* [What you need to do]: When you reach the line with "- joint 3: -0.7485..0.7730" in the data below, begin printing lines exactly, and stop once the line with "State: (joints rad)" has been printed.

* [Records to process]:
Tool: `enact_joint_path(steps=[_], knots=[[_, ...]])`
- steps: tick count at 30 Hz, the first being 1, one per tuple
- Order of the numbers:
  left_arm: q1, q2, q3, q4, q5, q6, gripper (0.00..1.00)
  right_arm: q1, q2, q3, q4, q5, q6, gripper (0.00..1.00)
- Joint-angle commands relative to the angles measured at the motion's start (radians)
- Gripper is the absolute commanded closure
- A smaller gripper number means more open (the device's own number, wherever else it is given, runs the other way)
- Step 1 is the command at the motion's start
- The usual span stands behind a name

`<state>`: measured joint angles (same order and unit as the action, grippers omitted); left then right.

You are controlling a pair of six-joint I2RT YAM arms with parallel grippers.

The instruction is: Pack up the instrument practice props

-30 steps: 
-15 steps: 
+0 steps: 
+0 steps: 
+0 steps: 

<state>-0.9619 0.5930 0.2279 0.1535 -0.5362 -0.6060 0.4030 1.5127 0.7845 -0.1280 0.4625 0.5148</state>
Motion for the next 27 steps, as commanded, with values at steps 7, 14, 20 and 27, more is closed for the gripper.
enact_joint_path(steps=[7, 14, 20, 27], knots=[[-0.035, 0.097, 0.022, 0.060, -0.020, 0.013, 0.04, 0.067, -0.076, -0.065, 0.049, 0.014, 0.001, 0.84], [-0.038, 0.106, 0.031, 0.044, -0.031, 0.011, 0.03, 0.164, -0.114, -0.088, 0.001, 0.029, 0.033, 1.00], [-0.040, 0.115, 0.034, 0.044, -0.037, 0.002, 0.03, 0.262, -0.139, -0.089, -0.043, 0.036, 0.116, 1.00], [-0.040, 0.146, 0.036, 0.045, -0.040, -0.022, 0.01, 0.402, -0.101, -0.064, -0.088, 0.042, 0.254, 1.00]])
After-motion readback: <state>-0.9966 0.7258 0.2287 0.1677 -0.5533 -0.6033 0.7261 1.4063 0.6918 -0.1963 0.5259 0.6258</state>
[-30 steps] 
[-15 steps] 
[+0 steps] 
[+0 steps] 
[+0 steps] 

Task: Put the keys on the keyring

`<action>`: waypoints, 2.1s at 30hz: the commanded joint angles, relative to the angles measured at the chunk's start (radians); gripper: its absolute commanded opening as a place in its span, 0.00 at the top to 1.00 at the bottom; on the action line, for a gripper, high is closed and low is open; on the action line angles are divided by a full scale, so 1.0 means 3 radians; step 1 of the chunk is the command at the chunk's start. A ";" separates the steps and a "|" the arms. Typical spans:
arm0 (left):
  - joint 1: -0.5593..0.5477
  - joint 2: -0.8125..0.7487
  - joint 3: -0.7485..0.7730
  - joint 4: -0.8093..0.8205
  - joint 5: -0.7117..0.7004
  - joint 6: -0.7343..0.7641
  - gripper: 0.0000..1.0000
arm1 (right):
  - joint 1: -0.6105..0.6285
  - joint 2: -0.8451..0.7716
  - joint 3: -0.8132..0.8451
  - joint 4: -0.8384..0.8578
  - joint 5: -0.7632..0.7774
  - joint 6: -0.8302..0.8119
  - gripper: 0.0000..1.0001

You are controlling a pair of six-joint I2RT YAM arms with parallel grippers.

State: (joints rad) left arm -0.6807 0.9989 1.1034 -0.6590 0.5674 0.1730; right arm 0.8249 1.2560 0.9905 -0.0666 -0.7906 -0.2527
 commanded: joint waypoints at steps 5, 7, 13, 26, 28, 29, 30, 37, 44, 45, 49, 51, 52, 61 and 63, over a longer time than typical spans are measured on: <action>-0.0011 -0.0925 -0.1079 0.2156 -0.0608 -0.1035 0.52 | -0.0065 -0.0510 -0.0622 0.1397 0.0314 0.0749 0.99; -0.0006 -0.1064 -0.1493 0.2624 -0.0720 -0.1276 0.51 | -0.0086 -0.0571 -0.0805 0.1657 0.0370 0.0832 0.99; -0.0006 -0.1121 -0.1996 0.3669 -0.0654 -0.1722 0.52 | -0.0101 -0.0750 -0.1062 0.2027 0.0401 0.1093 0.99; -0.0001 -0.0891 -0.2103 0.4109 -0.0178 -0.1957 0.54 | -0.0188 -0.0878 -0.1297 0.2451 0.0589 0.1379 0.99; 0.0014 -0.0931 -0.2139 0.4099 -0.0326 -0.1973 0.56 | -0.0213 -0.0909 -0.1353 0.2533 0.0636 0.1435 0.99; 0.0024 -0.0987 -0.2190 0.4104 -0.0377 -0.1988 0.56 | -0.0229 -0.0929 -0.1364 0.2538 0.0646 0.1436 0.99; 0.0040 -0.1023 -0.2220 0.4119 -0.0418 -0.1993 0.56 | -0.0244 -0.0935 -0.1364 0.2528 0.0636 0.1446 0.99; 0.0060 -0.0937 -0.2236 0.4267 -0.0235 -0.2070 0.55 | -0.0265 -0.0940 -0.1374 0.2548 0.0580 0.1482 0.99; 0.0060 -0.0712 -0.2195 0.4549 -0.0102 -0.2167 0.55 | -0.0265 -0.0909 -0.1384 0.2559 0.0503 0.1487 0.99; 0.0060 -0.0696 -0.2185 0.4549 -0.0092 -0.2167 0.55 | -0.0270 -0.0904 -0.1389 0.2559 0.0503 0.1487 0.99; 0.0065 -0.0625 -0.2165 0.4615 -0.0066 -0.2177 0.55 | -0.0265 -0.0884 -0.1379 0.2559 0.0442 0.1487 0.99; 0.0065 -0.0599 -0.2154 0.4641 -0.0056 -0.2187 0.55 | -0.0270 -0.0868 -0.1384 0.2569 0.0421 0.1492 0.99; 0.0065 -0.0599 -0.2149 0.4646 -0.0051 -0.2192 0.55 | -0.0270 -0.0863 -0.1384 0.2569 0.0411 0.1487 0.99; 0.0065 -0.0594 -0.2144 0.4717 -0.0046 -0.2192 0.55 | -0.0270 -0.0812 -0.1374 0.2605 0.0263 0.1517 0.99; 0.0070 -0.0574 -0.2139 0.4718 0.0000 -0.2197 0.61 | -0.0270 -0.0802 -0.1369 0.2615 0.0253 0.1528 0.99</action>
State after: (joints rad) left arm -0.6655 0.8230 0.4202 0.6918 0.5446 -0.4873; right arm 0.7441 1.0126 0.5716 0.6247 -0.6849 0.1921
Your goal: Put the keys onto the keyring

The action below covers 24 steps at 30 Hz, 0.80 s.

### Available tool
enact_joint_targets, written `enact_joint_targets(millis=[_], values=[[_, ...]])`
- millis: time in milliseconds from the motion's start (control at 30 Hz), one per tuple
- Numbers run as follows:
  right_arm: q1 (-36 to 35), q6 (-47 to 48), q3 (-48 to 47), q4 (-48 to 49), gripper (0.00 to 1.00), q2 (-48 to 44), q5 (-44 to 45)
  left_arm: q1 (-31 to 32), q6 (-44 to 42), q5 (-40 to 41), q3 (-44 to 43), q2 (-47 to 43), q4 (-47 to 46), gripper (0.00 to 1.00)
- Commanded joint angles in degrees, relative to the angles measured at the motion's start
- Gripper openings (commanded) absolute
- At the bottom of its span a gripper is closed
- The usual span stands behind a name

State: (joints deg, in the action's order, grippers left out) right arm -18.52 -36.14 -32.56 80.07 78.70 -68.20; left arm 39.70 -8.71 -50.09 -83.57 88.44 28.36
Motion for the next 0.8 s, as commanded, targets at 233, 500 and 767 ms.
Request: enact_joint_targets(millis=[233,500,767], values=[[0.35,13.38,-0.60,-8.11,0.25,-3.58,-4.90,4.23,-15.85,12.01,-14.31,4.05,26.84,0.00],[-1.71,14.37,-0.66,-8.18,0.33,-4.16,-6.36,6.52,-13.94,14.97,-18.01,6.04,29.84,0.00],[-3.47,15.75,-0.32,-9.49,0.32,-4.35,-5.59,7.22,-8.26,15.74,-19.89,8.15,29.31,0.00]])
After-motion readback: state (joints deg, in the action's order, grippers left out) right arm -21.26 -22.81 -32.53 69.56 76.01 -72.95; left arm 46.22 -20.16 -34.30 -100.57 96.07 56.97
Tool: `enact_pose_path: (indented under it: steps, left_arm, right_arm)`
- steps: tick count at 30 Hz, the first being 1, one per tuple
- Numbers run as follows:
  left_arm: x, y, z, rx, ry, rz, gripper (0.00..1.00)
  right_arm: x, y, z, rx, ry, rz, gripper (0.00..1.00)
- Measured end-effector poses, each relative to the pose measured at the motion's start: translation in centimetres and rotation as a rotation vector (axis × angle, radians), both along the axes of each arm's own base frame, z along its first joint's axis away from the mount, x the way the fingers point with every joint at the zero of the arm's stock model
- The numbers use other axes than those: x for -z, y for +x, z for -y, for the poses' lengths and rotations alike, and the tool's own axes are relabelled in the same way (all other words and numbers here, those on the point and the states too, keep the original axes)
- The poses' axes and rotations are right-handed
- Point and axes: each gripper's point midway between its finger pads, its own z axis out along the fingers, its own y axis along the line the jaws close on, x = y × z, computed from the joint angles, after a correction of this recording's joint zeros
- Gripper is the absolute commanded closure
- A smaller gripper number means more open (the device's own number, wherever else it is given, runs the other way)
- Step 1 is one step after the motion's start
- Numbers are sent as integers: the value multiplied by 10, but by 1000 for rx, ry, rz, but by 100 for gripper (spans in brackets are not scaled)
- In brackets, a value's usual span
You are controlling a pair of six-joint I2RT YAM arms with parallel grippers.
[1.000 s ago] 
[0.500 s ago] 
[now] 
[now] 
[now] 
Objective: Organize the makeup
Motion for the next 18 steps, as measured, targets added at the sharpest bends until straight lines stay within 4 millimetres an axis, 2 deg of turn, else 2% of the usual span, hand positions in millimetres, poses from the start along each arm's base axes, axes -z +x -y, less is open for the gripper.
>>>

* [Task solution]:
  - joint 3: -0.7485..0.7730
  - joint 4: -0.8093..0.8205
  - joint 5: -0.7117..0.7004
  - joint 6: -0.7343..0.7641
  - gripper: 0.0000..1.0000
arm1 (right):
  - joint 1: -0.6105..0.6285
  - joint 2: -0.8451..0.7716
  - joint 3: -0.8132..0.8451
  - joint 4: -0.8384..0.8578
  - joint 5: -0.7632..0.7774
  - joint 6: -0.8302..0.8119
  - gripper: 0.0000..1.0001

You are controlling a pair of six-joint I2RT YAM arms with parallel grippers.

State: (joints rad) left arm -0.6807 0.9989 1.1034 -0.6590 0.5674 0.1730; right arm 0.8249 1.2560 0.9905 -0.0666 -0.7906 -0.2527

The work on this exercise is done.